March 11, 2025 11:29 AM EDT

 

 

UNITED STATES

SECURITIES AND EXCHANGE COMMISSION

WASHINGTON, D.C. 20549

 

FORM 8-A

 

FOR REGISTRATION OF CERTAIN CLASSES OF SECURITIES

PURSUANT TO SECTION 12(b) OR 12(g) OF THE

SECURITIES EXCHANGE ACT OF 1934

 

MARWYNN HOLDINGS, INC.

(Exact name of registrant as specified in its charter)

 

Nevada   99-1867981
(State or other jurisdiction of
incorporation or organization)
  (I.R.S. Employer
Identification No.)

 

 

12 Chrysler Unit C

Irvine, CA

  92618
(Address of principal executive offices)   (Zip Code)

 

 

Securities to be registered pursuant to Section 12(b) of the Act:

 

Title of each class to be so registered   Name of each exchange on which each class is to be registered
common stock, par value $0.001 per share   The Nasdaq Stock Market LLC

 

If this form relates to the registration of a class of securities pursuant to Section 12(b) of the Exchange Act and is effective pursuant to General Instruction A.(c), check the following box. ☒

 

If this form relates to the registration of a class of securities pursuant to Section 12(g) of the Exchange Act and is effective pursuant to General Instruction A.(d), check the following box. ☐

 

If this form relates to the registration of a class of securities concurrently with a Regulation A offering, check the following box. ☐

 

Securities Act registration statement or Regulation A offering statement file number to which this form relates: 333-284245

 

Securities to be registered pursuant to Section 12(g) of the Act: None

 

 

 

 

 

 

Item 1. Description of Registrant’s Securities to be Registered.

 

The securities to be registered hereby are the common stock, par value $0.001 per share (the “Common Stock”), of Marwynn Holdings, Inc., a Nevada corporation (the “Registrant”).

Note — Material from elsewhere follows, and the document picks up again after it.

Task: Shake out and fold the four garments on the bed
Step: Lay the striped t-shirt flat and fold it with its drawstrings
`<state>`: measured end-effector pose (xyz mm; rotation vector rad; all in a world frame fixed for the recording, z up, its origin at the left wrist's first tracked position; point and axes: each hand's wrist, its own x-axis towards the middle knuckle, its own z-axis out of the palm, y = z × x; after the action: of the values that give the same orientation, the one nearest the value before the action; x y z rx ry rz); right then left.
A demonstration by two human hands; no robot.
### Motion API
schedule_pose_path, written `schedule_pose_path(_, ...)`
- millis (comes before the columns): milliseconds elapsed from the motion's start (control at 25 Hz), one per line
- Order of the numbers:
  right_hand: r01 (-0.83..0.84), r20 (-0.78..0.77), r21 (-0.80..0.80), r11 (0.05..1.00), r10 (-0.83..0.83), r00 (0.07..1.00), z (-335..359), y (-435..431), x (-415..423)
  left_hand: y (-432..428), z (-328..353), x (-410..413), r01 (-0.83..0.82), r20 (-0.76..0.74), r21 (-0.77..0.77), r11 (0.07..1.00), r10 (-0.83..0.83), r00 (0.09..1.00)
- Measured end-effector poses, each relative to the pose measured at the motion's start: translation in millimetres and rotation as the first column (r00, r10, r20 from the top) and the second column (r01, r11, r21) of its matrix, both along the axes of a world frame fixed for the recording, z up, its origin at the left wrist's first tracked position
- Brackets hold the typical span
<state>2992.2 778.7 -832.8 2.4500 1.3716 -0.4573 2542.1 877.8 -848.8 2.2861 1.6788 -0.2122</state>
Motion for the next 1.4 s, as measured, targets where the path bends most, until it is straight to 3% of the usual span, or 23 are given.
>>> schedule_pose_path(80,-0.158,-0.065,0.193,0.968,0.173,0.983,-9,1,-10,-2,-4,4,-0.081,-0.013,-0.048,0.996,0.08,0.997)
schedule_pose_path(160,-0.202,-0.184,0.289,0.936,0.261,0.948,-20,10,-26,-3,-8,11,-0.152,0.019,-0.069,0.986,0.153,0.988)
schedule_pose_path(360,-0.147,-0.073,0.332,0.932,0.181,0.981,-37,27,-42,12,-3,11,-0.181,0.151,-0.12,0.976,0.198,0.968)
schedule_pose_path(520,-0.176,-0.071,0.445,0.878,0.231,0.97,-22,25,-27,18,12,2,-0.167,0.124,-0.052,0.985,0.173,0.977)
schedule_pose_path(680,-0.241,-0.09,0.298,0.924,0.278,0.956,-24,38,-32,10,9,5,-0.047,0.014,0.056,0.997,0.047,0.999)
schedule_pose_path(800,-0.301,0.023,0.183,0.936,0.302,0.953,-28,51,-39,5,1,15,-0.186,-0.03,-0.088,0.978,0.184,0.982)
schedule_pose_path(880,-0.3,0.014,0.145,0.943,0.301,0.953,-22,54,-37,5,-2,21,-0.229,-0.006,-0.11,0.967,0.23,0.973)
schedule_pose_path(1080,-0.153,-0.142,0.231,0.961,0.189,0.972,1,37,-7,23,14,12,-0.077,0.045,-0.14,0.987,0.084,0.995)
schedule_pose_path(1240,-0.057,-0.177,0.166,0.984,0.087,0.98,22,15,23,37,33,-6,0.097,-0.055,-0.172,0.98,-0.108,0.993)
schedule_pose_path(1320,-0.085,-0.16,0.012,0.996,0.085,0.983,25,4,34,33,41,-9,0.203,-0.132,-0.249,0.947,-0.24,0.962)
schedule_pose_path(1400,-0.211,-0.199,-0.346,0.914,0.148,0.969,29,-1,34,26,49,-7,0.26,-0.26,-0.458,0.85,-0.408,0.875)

The description of Common Stock of the Registrant to be registered hereunder is set forth under the heading “Description of Capital Stock” in the Registrant’s Registration Statement on  Form S-1 (File No. 333-284245) originally filed with the Securities and Exchange Commission on January 13, 2025, as amended by any amendments to such Registration Statement and by any prospectus subsequently filed pursuant to Rule 424(b) under the Securities Act of 1933, as amended, which information is incorporated herein by reference.

 

The Common Stock to be registered hereunder have been approved for listing on The NASDAQ Capital Market under the trading symbols “MWYN.”

 

Item 2. Exhibits.

 

Pursuant to the “Instructions as to Exhibits” with respect to Form 8-A, no exhibits are required to be filed because no other securities of the Registrant are registered on The Nasdaq Stock Market LLC, and the securities registered hereby are not being registered pursuant to Section 12(g) of the Securities Exchange Act of 1934, as amended.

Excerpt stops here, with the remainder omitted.